#### Work item:
Leaving out the pictures, retype exactly the lines from the one holding "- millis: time" through the end of the material.

#### Stored data:

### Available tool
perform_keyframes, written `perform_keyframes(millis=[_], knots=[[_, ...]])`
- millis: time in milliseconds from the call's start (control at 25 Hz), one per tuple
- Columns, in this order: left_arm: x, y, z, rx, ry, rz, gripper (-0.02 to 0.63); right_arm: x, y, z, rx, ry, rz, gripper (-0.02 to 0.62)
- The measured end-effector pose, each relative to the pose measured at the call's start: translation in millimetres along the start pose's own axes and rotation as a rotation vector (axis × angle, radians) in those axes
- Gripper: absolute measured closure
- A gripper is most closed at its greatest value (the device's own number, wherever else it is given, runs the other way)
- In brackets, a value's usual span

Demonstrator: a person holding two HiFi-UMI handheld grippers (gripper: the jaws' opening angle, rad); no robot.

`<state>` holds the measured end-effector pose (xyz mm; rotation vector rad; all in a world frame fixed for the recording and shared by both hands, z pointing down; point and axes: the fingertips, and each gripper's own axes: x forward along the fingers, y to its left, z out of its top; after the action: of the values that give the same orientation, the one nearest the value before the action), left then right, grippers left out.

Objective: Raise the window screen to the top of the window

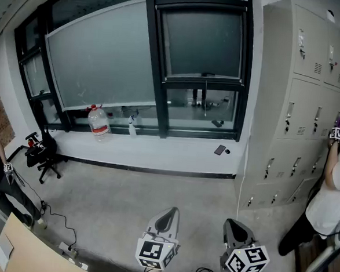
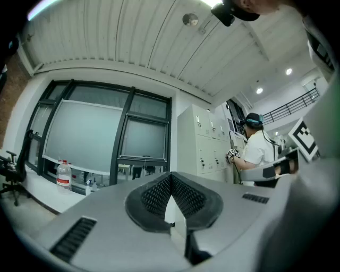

#### Exercise result:
- millis: time in milliseconds from the call's start (control at 25 Hz), one per tuple
- Columns, in this order: left_arm: x, y, z, rx, ry, rz, gripper (-0.02 to 0.63); right_arm: x, y, z, rx, ry, rz, gripper (-0.02 to 0.62)
- The measured end-effector pose, each relative to the pose measured at the call's start: translation in millimetres along the start pose's own axes and rotation as a rotation vector (axis × angle, radians) in those axes
- Gripper: absolute measured closure
- A gripper is most closed at its greatest value (the device's own number, wherever else it is given, runs the other way)
- In brackets, a value's usual span

Demonstrator: a person holding two HiFi-UMI handheld grippers (gripper: the jaws' opening angle, rad); no robot.

`<state>` holds the measured end-effector pose (xyz mm; rotation vector rad; all in a world frame fixed for the recording and shared by both hands, z pointing down; point and axes: the fingertips, and each gripper's own axes: x forward along the fingers, y to its left, z out of its top; after the action: of the values that give the same orientation, the one nearest the value before the action), left then right, grippers left out.

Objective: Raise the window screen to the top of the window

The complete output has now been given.